*EXERCISE INSTRUCTIONS*
Go through the lines below and copy any that hold the string "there".

Extracted records
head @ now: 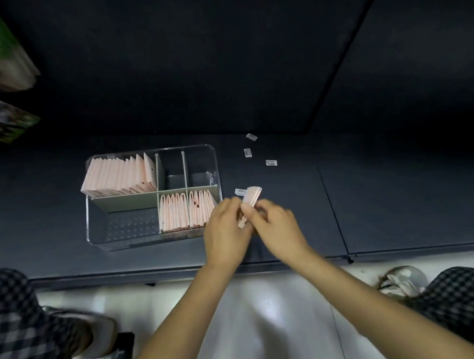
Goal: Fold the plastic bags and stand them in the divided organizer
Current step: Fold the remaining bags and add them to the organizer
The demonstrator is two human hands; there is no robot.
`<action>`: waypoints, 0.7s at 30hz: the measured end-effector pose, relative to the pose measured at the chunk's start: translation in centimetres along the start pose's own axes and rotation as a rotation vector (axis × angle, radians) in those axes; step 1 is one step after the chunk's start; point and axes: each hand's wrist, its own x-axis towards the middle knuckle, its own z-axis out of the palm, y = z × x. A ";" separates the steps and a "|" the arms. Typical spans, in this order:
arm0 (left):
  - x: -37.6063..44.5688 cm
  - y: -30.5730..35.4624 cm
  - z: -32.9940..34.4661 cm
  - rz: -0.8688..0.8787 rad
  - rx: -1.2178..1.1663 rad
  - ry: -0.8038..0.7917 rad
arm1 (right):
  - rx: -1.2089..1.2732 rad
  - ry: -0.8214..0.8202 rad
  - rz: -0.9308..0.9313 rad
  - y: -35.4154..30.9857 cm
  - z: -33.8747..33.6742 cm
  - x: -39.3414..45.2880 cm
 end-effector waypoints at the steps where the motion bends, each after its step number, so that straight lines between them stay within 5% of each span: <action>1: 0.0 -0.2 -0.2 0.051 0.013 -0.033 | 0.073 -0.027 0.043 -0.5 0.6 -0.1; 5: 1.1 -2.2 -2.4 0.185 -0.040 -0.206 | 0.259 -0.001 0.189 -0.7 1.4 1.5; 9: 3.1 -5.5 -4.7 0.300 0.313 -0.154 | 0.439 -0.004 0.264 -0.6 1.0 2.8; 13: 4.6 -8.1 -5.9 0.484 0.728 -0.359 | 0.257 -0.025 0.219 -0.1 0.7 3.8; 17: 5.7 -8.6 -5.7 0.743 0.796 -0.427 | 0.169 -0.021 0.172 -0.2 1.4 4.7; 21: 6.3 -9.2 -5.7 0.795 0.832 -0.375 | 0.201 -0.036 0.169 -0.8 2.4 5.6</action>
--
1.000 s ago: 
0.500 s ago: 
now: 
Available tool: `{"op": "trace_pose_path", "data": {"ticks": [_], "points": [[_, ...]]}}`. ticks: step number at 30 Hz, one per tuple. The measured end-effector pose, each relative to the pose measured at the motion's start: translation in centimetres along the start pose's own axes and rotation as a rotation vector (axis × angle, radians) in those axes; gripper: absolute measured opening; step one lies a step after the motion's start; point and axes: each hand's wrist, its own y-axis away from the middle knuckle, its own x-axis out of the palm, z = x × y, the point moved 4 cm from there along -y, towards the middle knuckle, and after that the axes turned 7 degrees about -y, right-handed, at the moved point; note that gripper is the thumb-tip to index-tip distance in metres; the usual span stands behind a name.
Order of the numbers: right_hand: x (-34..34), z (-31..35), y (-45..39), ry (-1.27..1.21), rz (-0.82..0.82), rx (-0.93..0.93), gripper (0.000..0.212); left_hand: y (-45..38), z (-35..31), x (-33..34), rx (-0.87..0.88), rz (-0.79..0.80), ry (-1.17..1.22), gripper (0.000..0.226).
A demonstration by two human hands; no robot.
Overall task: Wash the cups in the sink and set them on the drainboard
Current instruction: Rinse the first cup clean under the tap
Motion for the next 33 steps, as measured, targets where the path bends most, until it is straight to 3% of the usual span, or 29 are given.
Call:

*WRITTEN SOLUTION*
The demonstrator is two human hands; there is no robot.
Available tool: `{"op": "trace_pose_path", "data": {"ticks": [_], "points": [[_, ...]]}}`. ticks: step number at 30 Hz, one per tuple. The measured end-effector pose, each relative to the pose measured at the motion's start: translation in centimetres along the start pose's own axes and rotation as a rotation vector (axis × angle, radians) in those axes; gripper: absolute measured opening; step one lies a step after the motion's start; point and axes: each hand's wrist, its own y-axis away from the middle knuckle, its own x-axis out of the palm, z = x × y, the point moved 4 cm from there along -y, towards the middle knuckle, and after that the axes turned 7 degrees about -y, right-handed, at the moved point; note that gripper is the thumb-tip to index-tip distance in metres; the usual span stands behind a name.

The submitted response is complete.